Creating solutions in collaboration Annual report 2013


Pure Dutch lime pellets are sustainable

25 September 2013Research

Lime pellet reuse: a subject KWR has researched over the years for the drinking water companies Dunea, PWN and Waternet. Reststoffenunie and the drinking water company WML also carry out research into lime pellets. All the researchers involved are sharing their knowledge with each other. It has now been shown that lime pellets seeded on Dutch calcite can produce interesting sustainability benefits.

The process of water softening produces lime in the form of pellets as a residual. For water companies these pellets are by-products which can be put to good use. For a number of years now, the DPW companies (Dunea, PWN, Waternet) have been researching ways of improving the quality of their lime pellets so as to increase their added value and sustainability benefits. KWR and Reststoffenunie support them in this effort, and in 2014 WML is joining the research.

Production of lime pellets is more sustainable with Dutch calcite

Calcite as seeding material

Normally, the pellets are seeded with garnet sand, upon which the lime precipitates. Because clients, like those in the glass and paper industries, want the purest possible lime pellets, experiments have been carried out over the last few years with the aim of producing pure pellets, that is, lime pellets with calcite nuclei. The initial results were promising: technically the concept is very feasible. Previously the research was done using imported Austrian calcite. In 2013, the most cost-effective way of producing pure pellets is being studied. Pilot-scale research is employing lime pellets that have been ground and sieved as seeding material. The pellets can be ground into seeding material by putting them through a grinder with water. After grinding and sieving, about 40% of the volume is transformed into seeding material.

White lime pellets

White lime pellets

Positive picture

“Together with Delft University of Technology we’ve conducted a life-cycle analysis and a cost-benefit analysis for Dutch calcite, imported Italian calcite and garnet sand,” says researcher Luc Palmen. “For Waternet, the best solution is to use Dutch calcite, which is locally ground, sieved and used as seeding material. The sustainability of the water treatment at Weesperkarspel can be improved by about 10,600 ecopoints annually – i.e., around 5% – by switching to Dutch calcite. This is primarily because the calcite is transported over a shorter distance. For Waternet, and for a few other DPW sites, the cost-benefit analysis also produces a positive picture.” Microbiological analyses are also being carried out: the application of ground and sieved pellets must not produce any health hazards. The initial results show that the processing of the lime pellets into calcite is possible without micro-organism contamination. “However,” notes Palmen, “the legal and company standards concerning the use of seeding material are strict. That’s why the follow-up research is thoroughly examining, among others, the microbiological risks associated with the sieving and grinding of the pellets.”

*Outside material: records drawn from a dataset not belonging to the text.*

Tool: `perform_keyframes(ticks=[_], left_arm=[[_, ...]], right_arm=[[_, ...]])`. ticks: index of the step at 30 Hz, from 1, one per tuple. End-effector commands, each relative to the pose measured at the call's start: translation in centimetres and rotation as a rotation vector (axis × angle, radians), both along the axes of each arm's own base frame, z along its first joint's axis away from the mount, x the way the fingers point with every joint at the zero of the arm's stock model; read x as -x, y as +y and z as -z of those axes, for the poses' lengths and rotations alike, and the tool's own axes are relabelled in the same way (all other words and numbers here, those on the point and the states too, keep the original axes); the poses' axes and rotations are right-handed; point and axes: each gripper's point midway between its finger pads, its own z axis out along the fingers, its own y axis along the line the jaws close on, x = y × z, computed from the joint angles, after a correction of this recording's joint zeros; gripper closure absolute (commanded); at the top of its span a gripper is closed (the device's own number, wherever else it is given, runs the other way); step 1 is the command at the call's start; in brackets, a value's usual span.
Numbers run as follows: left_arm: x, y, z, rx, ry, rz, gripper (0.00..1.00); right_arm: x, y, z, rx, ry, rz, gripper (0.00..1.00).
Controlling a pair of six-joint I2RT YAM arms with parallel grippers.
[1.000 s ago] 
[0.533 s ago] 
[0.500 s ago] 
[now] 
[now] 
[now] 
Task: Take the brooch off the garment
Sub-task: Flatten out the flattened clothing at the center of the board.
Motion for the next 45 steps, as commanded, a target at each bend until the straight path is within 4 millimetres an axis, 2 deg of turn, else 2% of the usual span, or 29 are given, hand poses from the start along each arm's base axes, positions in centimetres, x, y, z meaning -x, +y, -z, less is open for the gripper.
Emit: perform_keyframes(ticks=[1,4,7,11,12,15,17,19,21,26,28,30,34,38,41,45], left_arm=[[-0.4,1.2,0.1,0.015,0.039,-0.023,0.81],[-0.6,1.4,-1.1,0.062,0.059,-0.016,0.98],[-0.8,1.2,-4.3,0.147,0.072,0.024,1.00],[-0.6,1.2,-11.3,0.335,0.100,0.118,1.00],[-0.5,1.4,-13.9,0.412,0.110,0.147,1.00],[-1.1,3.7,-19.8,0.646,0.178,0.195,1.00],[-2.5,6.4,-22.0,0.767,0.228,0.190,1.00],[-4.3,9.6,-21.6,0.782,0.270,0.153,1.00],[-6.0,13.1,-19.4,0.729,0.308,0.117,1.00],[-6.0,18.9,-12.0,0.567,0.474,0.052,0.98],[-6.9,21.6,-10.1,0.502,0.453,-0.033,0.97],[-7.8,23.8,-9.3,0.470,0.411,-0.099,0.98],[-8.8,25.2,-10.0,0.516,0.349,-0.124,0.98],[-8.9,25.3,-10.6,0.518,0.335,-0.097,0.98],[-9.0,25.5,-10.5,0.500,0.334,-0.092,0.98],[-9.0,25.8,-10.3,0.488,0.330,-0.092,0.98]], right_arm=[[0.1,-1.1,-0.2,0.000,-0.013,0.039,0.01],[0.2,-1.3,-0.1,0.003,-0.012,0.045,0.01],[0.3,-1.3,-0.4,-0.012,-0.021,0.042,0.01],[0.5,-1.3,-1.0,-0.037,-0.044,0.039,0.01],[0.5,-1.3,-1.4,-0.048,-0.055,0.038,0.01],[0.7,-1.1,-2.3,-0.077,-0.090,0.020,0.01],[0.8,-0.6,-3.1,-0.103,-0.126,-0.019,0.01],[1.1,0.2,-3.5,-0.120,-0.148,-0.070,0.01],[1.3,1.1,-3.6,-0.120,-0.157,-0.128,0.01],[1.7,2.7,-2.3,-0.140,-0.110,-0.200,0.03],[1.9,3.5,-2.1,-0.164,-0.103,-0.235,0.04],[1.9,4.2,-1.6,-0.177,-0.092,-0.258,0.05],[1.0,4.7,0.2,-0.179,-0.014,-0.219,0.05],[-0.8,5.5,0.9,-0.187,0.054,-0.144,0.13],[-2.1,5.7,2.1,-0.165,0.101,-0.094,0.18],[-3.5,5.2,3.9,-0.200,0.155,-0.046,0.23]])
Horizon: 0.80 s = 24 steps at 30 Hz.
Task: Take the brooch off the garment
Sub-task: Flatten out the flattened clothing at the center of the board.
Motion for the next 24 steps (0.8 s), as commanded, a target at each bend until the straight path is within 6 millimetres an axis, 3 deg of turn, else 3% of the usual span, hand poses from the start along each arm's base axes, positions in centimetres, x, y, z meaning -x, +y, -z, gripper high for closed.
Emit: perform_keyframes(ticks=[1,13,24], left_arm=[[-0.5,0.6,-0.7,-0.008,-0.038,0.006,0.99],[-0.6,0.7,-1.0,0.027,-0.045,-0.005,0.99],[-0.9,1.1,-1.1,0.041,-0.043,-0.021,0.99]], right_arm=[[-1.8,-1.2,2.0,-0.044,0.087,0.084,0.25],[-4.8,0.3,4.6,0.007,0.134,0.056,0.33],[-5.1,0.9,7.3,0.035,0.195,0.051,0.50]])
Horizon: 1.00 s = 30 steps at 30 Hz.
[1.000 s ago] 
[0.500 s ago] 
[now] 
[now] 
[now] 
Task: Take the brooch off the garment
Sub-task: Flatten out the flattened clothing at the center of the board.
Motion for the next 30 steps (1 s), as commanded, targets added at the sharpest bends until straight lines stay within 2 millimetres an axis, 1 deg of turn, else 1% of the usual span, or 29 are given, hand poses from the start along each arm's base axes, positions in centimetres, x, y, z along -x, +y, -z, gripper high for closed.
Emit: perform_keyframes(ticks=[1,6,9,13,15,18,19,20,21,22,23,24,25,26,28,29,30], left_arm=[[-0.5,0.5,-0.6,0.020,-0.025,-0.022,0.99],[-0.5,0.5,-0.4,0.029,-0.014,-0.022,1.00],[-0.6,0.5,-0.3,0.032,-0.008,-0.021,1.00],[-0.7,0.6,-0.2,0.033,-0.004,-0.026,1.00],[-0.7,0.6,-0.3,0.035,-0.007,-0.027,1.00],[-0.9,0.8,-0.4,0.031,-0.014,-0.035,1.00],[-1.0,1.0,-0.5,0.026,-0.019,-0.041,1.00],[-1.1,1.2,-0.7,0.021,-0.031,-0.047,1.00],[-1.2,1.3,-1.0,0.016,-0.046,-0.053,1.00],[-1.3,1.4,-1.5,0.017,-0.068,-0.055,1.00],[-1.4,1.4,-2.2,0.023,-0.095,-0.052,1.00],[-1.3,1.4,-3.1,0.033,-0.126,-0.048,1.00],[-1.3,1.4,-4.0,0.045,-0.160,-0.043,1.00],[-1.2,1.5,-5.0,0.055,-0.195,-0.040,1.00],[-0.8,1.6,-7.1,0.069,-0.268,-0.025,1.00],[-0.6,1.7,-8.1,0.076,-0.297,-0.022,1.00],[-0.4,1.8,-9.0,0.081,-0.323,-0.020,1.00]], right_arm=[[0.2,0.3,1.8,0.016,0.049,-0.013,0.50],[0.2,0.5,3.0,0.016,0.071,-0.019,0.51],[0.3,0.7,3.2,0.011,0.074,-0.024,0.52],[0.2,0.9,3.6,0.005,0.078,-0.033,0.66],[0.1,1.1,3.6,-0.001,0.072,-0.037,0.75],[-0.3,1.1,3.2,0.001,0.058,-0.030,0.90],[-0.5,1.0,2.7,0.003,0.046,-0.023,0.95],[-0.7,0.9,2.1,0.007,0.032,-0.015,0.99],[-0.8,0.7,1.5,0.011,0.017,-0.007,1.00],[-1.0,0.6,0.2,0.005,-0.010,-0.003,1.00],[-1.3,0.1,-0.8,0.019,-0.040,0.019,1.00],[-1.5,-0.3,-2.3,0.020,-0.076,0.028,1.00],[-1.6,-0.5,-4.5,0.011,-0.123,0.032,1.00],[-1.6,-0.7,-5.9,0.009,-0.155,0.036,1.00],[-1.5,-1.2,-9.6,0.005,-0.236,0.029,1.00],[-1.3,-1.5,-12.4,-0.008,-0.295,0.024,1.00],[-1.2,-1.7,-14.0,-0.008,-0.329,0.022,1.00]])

Improve the sustainability of operations

Waternet has decided on the basis of this research to temporarily adapt the reactors in its softening plant on a large-scale, and to gradually replace the garnet sand in the softening process with calcite, so that the reactors ultimately produce purer lime pellets. “What fascinates me personally,” says Palmen, “is that a water company, in this case Waternet, is prepared to do research into modifying a primary process – the production of drinking water – so as to improve sustainability and the quality of a residual. In 2014 WML is to follow suit. This represents a completely new way of thinking for a water company. To me the vision behind it is wonderful.”

Lime pellets in TKI Water Technology

Further microbiological, chemical and physical analyses, and a practical test, form part of the TKI project “Marketing Dutch lime pellets”, that starts in 2014. KWR is conducting the research together with Reststoffenunie, Waternet, Dunea, PWN and WML.